* What you will do *
Within the records, say how many lines include the word "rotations"; the answer should be the number and no more.

Source data:
===
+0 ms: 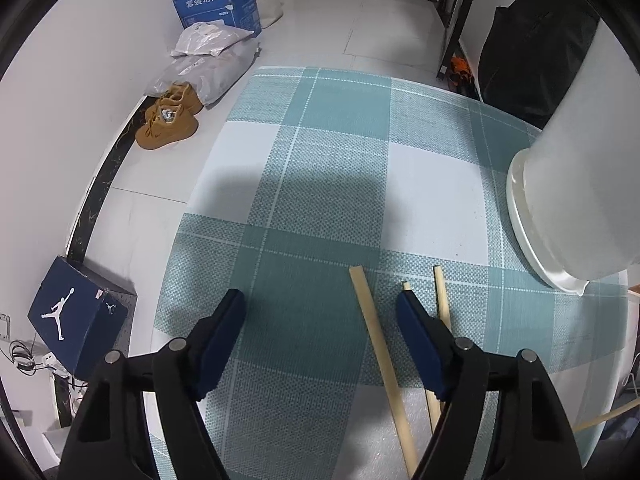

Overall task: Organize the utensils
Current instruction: 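Grasp a wooden chopstick with the left tool while the right tool holds its chopstick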

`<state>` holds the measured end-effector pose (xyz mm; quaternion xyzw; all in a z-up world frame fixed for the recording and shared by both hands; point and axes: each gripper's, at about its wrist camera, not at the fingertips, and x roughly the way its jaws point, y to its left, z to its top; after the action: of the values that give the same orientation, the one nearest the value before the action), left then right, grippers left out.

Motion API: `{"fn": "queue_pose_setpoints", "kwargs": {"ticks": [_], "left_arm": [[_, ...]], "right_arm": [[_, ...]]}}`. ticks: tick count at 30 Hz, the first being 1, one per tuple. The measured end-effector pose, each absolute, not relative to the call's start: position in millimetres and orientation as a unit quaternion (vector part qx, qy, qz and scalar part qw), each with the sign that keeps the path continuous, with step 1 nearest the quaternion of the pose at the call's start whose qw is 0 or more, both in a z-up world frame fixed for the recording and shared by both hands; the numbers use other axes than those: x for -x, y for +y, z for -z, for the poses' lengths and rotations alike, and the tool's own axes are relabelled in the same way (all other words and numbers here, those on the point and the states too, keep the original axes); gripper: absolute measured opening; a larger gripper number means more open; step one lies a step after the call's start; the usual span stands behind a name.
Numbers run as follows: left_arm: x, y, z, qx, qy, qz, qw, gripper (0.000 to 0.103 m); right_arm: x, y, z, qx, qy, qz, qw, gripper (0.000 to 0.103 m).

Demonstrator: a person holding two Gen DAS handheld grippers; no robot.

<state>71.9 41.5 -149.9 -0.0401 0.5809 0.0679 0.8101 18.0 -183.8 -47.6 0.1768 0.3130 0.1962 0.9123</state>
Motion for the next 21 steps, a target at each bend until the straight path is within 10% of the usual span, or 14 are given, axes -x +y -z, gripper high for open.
{"fn": "queue_pose_setpoints", "kwargs": {"ticks": [7,15,21], "left_arm": [[-75,40,148,0.046,0.564,-0.080,0.821,0.051],[-80,30,145,0.046,0.560,-0.069,0.825,0.006],[-80,31,145,0.056,0.559,-0.069,0.824,0.003]], "right_arm": [[-20,-181,50,-0.179,0.317,-0.195,0.911,0.003],[-19,-176,51,-0.171,0.316,-0.181,0.916,0.004],[-12,-170,49,-0.150,0.304,-0.175,0.925,0.004]]}}
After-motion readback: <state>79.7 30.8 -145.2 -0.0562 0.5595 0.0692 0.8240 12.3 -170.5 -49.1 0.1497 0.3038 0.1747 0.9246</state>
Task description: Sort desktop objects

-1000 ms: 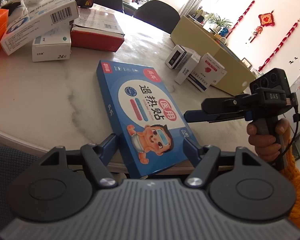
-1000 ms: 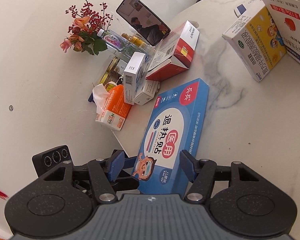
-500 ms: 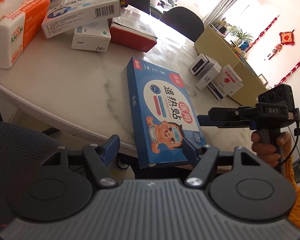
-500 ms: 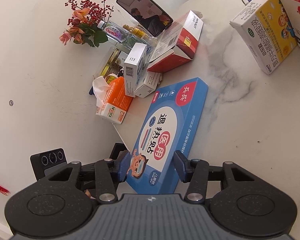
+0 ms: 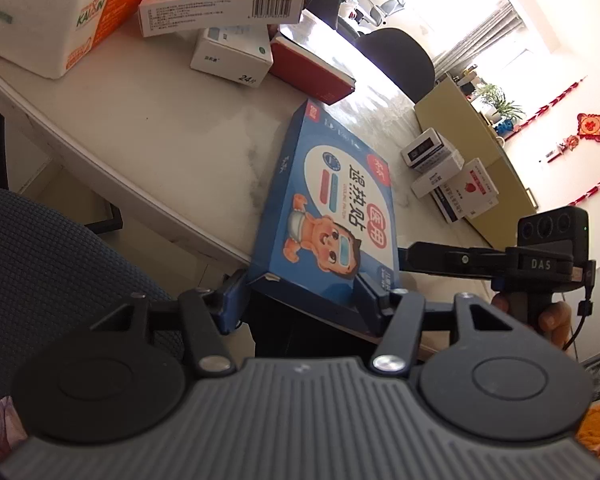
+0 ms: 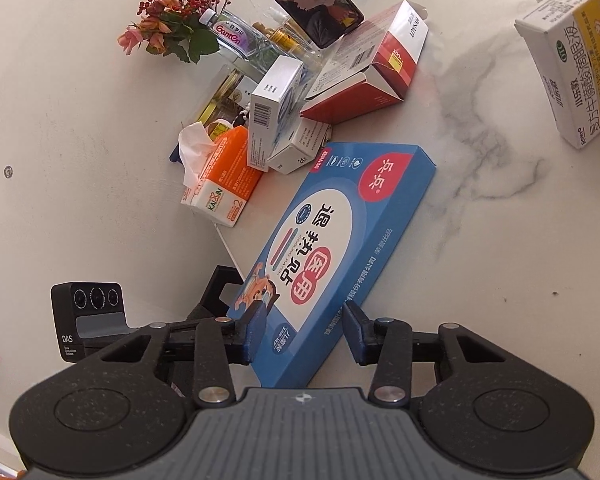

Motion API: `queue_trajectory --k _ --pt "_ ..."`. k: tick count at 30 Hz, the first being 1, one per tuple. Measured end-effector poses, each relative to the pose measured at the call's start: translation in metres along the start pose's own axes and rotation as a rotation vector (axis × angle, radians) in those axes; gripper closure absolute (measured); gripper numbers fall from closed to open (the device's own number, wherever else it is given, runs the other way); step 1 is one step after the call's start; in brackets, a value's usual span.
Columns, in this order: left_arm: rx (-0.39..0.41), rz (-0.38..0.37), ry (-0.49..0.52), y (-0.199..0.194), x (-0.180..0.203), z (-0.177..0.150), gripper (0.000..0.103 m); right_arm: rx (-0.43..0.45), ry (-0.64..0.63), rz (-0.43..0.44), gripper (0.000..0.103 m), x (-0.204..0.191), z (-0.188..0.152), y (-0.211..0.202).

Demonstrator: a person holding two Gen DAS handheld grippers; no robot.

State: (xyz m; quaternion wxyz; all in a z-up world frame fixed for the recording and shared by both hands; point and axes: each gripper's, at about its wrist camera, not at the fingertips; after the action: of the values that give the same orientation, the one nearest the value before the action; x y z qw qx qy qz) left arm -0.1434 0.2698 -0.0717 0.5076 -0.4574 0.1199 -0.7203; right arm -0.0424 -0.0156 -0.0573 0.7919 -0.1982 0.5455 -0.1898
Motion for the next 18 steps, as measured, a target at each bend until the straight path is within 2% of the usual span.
queue_trajectory --k 7,12,18 --pt "0.036 0.031 0.018 -0.005 0.007 0.000 0.053 -0.006 0.002 -0.008 0.056 0.000 0.001 0.003" --pt "0.097 0.035 0.064 -0.015 0.017 0.005 0.066 -0.006 0.001 -0.013 0.056 0.000 0.001 0.004" --pt "0.140 0.004 0.110 -0.022 0.032 0.012 0.075 0.011 0.002 -0.024 0.056 0.002 0.002 0.001"
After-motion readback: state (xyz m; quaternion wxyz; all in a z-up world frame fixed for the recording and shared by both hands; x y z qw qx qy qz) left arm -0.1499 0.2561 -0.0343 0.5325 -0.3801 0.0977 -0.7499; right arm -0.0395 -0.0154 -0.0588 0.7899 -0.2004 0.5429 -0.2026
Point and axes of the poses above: each gripper's, at about its wrist camera, not at the fingertips, and y roughly the way its jaws point, x to its right, z to its top, and after that the axes turned 7 degrees about y, right-handed
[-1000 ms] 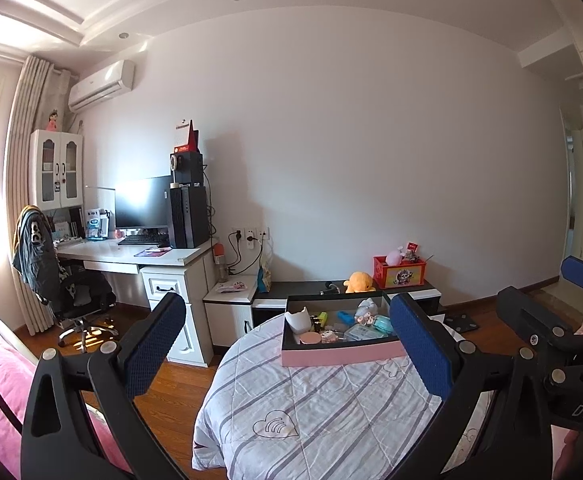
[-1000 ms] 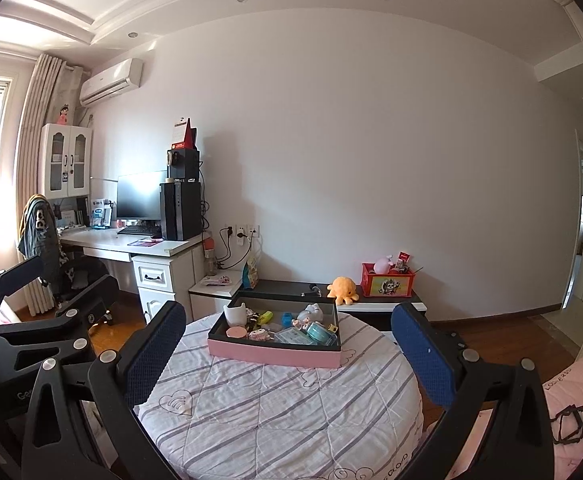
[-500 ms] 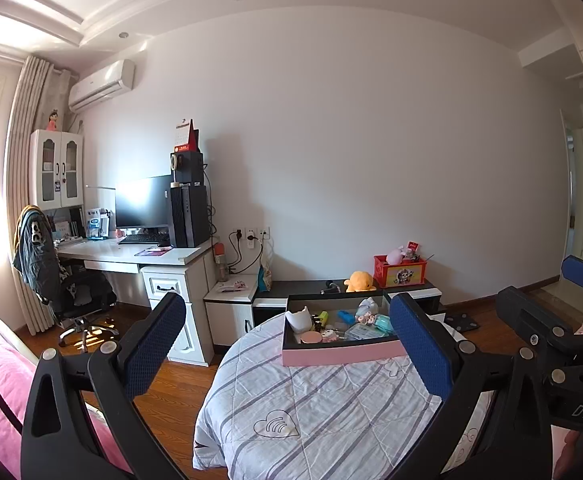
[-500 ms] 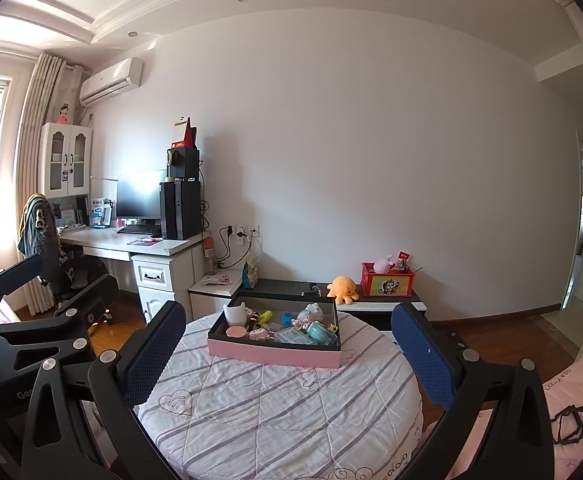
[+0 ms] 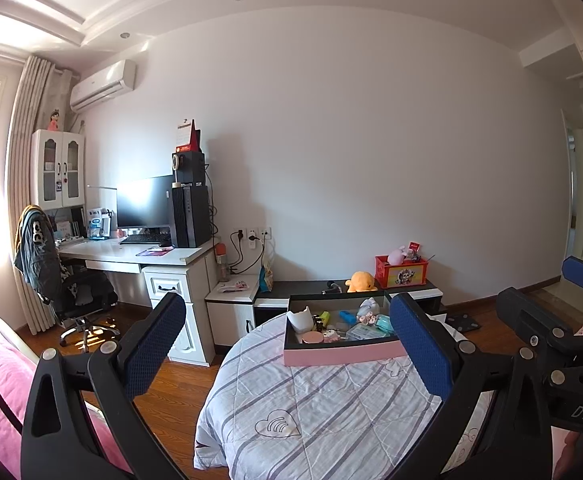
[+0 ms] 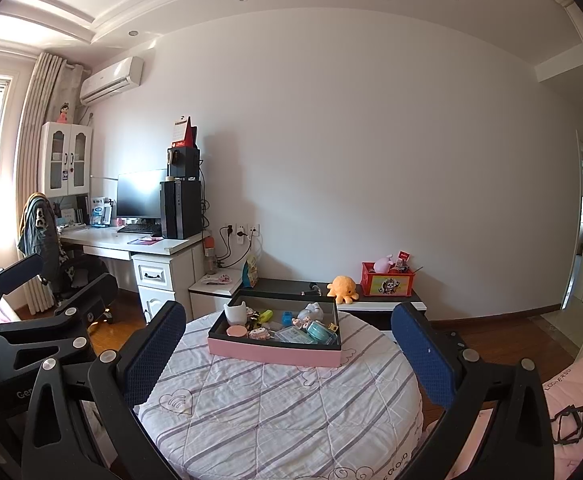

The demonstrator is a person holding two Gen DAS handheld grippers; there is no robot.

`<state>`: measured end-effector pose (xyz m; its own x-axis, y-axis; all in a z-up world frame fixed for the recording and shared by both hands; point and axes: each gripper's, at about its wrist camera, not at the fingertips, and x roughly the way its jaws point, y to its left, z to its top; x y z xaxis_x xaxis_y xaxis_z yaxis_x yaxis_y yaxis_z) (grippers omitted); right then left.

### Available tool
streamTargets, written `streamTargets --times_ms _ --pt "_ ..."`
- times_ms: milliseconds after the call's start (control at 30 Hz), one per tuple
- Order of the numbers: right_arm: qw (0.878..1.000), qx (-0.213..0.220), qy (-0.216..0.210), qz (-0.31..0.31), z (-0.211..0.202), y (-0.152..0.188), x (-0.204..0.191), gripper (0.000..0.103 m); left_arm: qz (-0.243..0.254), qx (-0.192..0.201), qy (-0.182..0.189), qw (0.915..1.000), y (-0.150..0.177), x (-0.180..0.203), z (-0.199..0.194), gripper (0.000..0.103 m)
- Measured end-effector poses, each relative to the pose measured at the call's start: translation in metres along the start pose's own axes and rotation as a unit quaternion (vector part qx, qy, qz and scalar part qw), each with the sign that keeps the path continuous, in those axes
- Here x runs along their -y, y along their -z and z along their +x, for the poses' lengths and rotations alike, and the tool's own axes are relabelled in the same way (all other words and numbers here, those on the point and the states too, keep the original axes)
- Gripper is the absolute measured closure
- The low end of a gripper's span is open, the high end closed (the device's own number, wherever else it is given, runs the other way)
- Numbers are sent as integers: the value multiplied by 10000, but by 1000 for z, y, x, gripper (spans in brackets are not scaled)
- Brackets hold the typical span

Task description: Organize rigid objects

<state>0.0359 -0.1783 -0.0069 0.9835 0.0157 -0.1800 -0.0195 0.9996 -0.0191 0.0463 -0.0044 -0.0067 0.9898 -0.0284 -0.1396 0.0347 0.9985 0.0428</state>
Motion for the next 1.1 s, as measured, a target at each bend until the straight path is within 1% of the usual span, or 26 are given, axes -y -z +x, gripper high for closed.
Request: streamTargets --times_ms 1100 --pt "10000 -15 -11 1 0 0 -1 0 -10 -12 -7 10000 -1 -2 -1 0"
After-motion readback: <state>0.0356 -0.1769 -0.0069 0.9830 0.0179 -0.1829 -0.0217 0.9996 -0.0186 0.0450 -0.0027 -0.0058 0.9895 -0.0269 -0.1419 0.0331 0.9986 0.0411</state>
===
* Answer to this exercise *
2